THOUGHT QUOTES V

quotations about thought

A great thought is best dressed in the simplest language.

CHARLES NORDHOFF

attributed, Day's Collacon


If you're up against a smart opponent, make him think himself to death.

C. J. CHERRYH

Chanur's Legacy

Tags: C. J. Cherryh


The world is your kaleidoscope, and the varying combinations of colours, which at every succeeding moment it presents to you are the exquisitely adjusted pictures of your ever-moving thoughts.

JAMES ALLEN

As a Man Thinketh


The wise man hath his thoughts in his head; the fool, on his tongue.

IVAN PANIN

Thoughts


Thought
Has joys apart, even in blackest woe,
And seizing some fine thread of verity
Knows momentary godhead.

GEORGE ELIOT

The Spanish Gypsy

Tags: George Eliot


I don't believe in thought. Too much thinking.

PHILIP MOELLER

The Roadhouse in Arden

Tags: Philip Moeller


Thought breeds thought; children familiar with great thoughts take as naturally to thinking for themselves as the well-nourished body takes to growing; and we must bear in mind that growth, physical, intellectual, moral, spiritual, is the sole end of education.

CHARLOTTE M. MASON

The Original Home Schooling Series


My thoughts are stars I cannot fathom into constellations.

JOHN GREEN

The Fault in Our Stars

Tags: John Green


Action helps thought, and thought helps action. By action thought is rendered more masculine, attains to greater breadth, and acquires a certain nobleness and dignity. Thanks to thought, action may become more definite, more precise, more fruitful.

ALFRED AUSTIN

The Bridling of Pegasus

Tags: Alfred Austin


A man of action forced into a state of thought is unhappy until he can get out of it.

JOHN GALSWORTHY

Maid in Waiting

Tags: John Galsworthy


Cut off, or cut free, from speech, thought assumes its baroque writerly structures.
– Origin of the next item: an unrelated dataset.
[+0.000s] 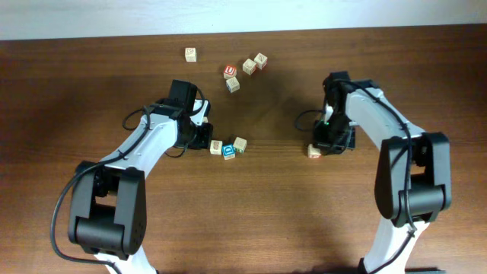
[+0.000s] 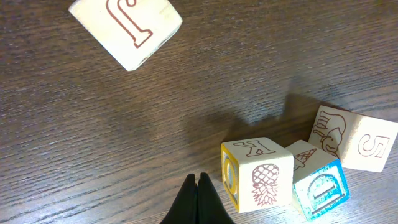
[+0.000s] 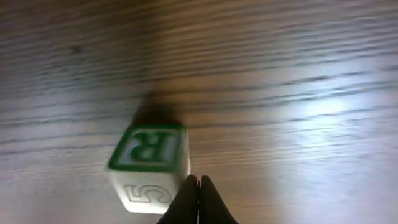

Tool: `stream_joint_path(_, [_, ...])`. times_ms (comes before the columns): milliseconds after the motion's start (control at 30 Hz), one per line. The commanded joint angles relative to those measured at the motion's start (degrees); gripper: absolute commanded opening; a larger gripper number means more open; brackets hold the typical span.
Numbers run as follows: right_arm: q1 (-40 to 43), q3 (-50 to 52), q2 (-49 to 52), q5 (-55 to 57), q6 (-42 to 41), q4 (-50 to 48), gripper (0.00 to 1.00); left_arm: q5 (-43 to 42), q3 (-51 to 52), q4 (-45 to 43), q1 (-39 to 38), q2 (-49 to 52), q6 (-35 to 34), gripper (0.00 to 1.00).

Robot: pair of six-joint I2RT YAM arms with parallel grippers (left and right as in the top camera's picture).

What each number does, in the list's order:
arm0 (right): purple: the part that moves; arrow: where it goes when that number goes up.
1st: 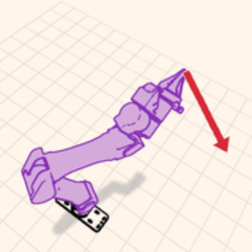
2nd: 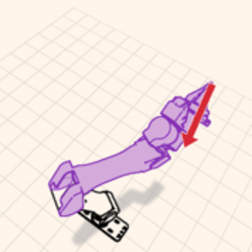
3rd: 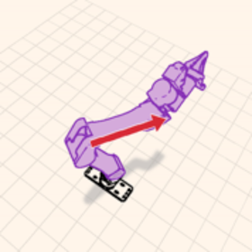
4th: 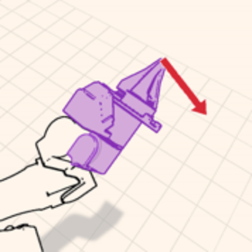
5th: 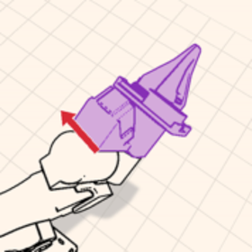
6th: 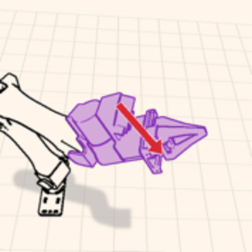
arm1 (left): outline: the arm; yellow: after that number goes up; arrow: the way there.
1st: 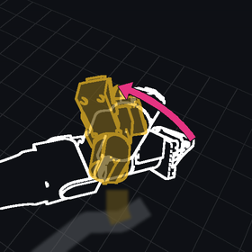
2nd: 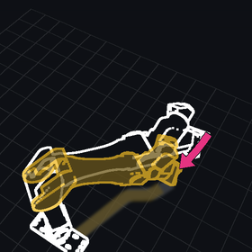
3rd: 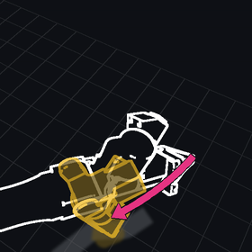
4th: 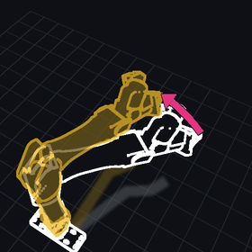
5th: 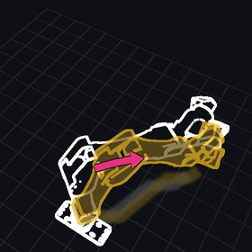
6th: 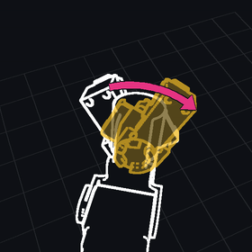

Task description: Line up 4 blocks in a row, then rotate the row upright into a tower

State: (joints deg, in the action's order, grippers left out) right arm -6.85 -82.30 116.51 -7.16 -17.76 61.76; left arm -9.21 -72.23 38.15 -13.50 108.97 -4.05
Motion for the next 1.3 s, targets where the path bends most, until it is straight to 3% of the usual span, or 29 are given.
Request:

Speech in a language of which he knows only a few words involves the conscious, patient, awkward, hilarious, and typically unsuccessful translation of thought. This process illuminates the gulf between thought and speech, which is not quite identical to the gulf between inside and outside.

MICHAEL W. CLUNE

"Thought Against Life: Cyrus Console's 'Romanian Notebook'", L.A. Review of Books, May 21, 2017


Every thought is a seed which inevitably will bear fruit of its own kind.

WALTER MATTHEWS

Human Life from Many Angles


Thought and action should be one.

GEBHARD LEBRECHT VON BLUCHER

attributed, Day's Collacon


A man has a right to think lots of things he has no right to say.

EDGAR WATSON HOWE

Country Town Sayings

Tags: Edgar Watson Howe


What exile from himself can flee?
To zones, though more and more remote,
Still, still pursues, where'er I be,
The blight of life--the demon Thought.

LORD BYRON

Childe Harold's Pilgrimage

Tags: Lord Byron


Thought is valuable in proportion as it is generative.

EDWARD BULWER LYTTON

Caxtoniana

Tags: Edward Bulwer Lytton


From thinking proceeds speaking; thence to acting is often but a single step. But how irrevocable and tremendous!

GEORGE WASHINGTON

letter to John Jay, August 1, 1786

Tags: George Washington


Ah, the mighty men who conquer,
And the men whose words we drink,
Are the men who quit the jangle,
Quit the turmoil and the wrangle
Of the world, and turn their faces
To secluded, silent places,
Where in solitude they think.

EDGAR GUEST

"Think"

Tags: Edgar Guest


Thought is the parent. If error has crept in among the little thoughts, and the children have become disobedient and refractory, it is not the parent's fault. Nor must you blame the children either; they are young yet, and you must not expect too much of them.

ARDELIA COTTON BARTON

Thoughts


Thought is not made in a vacuum, nor created out of likeness. It requires travel and shipping and the coming and going of strangers to impregnate a civilization. That is why thought has flourished in cities which lie along the paths of communication. Nineveh, Athens, Alexandria, Rome, Venice, the Hansa towns, London, Paris -- they have made ideas out of the movement and contact of many people. Men are jostled into thought. Left alone they spin the same thread from the same dream. A community which is self-contained and homogeneous and secluded is intellectually deaf, dumb, and blind. It can cultivate robust virtue and simple dogmatism, but it will not invent or throw out a profusion of ideas.